Yaël Braun-Pivet, qui occupe le poste de présidente de l’Assemblée nationale, s’est opposée à la mise en place d’une commission d’enquête parlementaire, invoquant le risque d’une confusion des pouvoirs. Gabriel Attal, pour sa part, n’y voit pas d’objection mais n’initiera pas la démarche.
Le parlementaire Gabriel Attal déclare qu’il n’est « pas opposé » à l’éventuelle mise en place d’une commission d’enquête parlementaire sur la part française de l’affaire Epstein, assertion faite mercredi 11 février sur France Inter, après les révélations de la Cellule Investigation de Radio France qui évoquent un haut diplomate français cité à de multiples reprises dans les documents déclassifiés. Le ministre des Affaires étrangères, Jean-Noël Barrot, a annoncé mardi soir avoir saisi le procureur de la République sur ce dossier.

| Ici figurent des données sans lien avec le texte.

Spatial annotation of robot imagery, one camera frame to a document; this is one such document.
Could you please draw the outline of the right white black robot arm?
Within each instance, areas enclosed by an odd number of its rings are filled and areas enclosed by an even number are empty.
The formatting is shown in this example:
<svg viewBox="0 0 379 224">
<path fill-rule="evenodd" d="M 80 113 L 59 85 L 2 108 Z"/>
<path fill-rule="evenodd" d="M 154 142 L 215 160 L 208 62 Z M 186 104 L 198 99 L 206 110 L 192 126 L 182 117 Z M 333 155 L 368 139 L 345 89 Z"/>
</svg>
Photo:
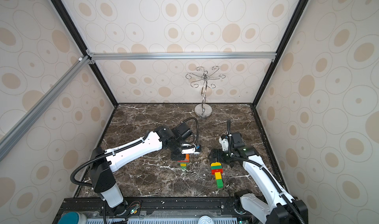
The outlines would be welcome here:
<svg viewBox="0 0 379 224">
<path fill-rule="evenodd" d="M 223 188 L 223 164 L 239 164 L 253 178 L 264 199 L 261 200 L 250 190 L 235 192 L 234 210 L 239 215 L 250 213 L 262 224 L 307 224 L 308 208 L 301 200 L 294 198 L 271 174 L 262 157 L 253 146 L 245 144 L 239 132 L 231 131 L 227 121 L 227 133 L 219 138 L 221 149 L 213 149 L 208 159 L 217 187 Z"/>
</svg>

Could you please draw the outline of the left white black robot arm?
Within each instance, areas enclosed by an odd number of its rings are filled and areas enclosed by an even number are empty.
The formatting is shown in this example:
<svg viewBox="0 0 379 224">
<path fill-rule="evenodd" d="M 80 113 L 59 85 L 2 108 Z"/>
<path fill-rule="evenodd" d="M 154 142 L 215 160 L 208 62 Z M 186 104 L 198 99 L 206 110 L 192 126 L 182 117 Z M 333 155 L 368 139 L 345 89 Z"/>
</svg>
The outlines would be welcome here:
<svg viewBox="0 0 379 224">
<path fill-rule="evenodd" d="M 197 155 L 201 151 L 198 129 L 198 120 L 189 117 L 172 129 L 166 125 L 159 126 L 119 147 L 107 150 L 96 148 L 90 160 L 72 172 L 70 181 L 78 186 L 92 188 L 110 208 L 125 205 L 114 173 L 126 164 L 162 149 L 170 150 L 172 161 L 186 163 L 189 155 Z"/>
</svg>

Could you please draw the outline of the yellow square lego back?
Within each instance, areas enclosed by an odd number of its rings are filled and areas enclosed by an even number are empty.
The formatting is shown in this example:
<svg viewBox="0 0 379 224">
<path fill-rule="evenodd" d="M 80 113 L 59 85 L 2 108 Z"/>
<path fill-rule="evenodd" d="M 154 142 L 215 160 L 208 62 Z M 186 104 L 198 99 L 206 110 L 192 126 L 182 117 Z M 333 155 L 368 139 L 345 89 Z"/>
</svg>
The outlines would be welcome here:
<svg viewBox="0 0 379 224">
<path fill-rule="evenodd" d="M 219 162 L 214 162 L 214 163 L 211 164 L 211 167 L 214 167 L 214 166 L 221 166 L 221 163 L 219 163 Z"/>
</svg>

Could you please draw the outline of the green long lego back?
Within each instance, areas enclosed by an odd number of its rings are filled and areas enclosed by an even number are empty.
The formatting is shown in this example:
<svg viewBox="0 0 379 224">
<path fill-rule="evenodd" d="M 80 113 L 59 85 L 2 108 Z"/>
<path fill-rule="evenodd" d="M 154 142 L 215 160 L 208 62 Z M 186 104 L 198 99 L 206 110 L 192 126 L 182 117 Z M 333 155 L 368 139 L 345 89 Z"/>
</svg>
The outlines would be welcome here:
<svg viewBox="0 0 379 224">
<path fill-rule="evenodd" d="M 219 169 L 223 169 L 221 165 L 219 166 L 211 166 L 211 169 L 212 170 L 219 170 Z"/>
</svg>

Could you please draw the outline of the green square lego front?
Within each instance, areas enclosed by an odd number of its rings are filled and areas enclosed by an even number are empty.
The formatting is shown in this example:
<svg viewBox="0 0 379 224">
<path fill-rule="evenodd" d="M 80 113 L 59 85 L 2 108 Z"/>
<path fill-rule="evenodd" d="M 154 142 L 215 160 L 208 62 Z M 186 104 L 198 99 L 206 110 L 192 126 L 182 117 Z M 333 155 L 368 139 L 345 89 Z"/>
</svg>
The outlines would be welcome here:
<svg viewBox="0 0 379 224">
<path fill-rule="evenodd" d="M 224 183 L 223 183 L 222 179 L 217 179 L 216 183 L 217 183 L 217 188 L 223 188 L 224 187 Z"/>
</svg>

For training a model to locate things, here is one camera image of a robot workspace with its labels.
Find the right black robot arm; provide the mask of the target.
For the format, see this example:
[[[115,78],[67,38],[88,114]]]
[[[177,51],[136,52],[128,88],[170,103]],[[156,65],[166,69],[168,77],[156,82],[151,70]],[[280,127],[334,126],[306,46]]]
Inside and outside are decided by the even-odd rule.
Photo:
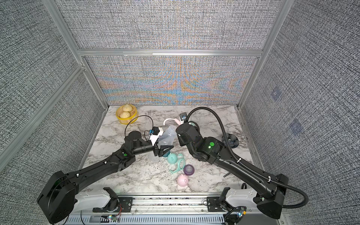
[[[287,185],[287,176],[273,175],[244,159],[236,159],[224,143],[214,137],[203,138],[189,123],[178,126],[176,133],[180,146],[186,146],[194,158],[223,168],[244,181],[257,192],[255,203],[259,211],[270,218],[280,219],[287,189],[274,182]]]

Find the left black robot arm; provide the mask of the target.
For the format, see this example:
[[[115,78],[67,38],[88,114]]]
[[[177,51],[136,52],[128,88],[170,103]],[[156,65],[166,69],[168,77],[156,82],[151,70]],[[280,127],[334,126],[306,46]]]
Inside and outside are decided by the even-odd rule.
[[[158,146],[158,141],[146,141],[139,131],[130,132],[124,140],[121,148],[104,160],[69,173],[58,171],[49,178],[37,203],[50,224],[58,223],[70,215],[75,204],[80,202],[76,198],[80,191],[108,175],[126,169],[135,162],[136,155],[153,152],[154,156],[162,157],[173,148],[172,145]]]

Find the purple nipple collar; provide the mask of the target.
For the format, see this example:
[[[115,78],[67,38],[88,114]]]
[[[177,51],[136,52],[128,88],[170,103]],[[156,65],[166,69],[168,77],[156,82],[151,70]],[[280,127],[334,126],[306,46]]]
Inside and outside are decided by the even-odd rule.
[[[192,165],[188,164],[184,166],[183,172],[186,176],[191,176],[195,173],[195,168]]]

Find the clear bottle front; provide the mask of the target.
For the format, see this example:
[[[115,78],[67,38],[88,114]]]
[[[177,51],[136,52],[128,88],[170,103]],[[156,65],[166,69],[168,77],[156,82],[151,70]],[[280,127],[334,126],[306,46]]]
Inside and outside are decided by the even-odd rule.
[[[175,138],[177,137],[175,125],[170,125],[163,135],[158,139],[159,146],[173,145]]]

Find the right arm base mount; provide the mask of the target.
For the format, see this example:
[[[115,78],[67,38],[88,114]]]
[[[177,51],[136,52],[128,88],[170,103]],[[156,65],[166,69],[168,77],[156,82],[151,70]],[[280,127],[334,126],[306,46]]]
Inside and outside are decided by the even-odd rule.
[[[229,212],[234,207],[227,203],[225,200],[220,201],[220,197],[210,197],[206,198],[206,206],[208,212]]]

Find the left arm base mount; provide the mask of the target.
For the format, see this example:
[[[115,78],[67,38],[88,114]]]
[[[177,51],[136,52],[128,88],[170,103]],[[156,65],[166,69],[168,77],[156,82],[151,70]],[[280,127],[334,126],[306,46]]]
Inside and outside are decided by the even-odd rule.
[[[132,197],[118,197],[117,200],[111,199],[110,202],[104,208],[93,208],[92,212],[108,212],[108,213],[118,213],[130,212],[133,204]]]

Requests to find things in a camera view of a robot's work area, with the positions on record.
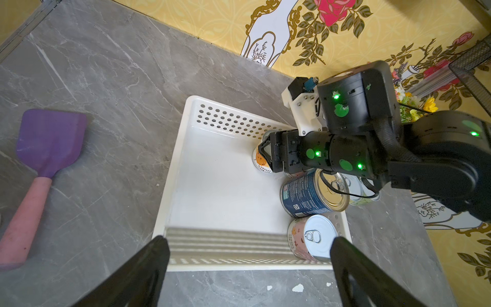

Avant ces nouveaux éléments, Yaël Braun-Pivet, présidente de l’Assemblée nationale, avait exprimé son soutien à une investigation judiciaire sur le volet français de l’affaire Epstein, mais s’était montrée opposée à la création d’une commission d’enquête parlementaire, redoutant une « confusion des pouvoirs ».
En sa qualité de président du groupe Ensemble pour la République à l’Assemblée nationale, « je ne vois pas de raison de m’opposer à une commission d’enquête », réagit Gabriel Attal. « Tous les groupes parlementaires disposent chaque année du droit d’ouvrir une commission d’enquête. Le choix que j’ai opéré avec mes collègues députés, c’est de lancer une commission d’enquête sur l’impact des réseaux sociaux sur la santé mentale des jeunes — c’est là le sujet qui nous préoccupe. Si un groupe décide d’ouvrir une commission sur ce thème, je ne m’y opposerai pas, je n’ai pas de raison de le faire. »
Pour autant, il n’en sera pas l’initiateur.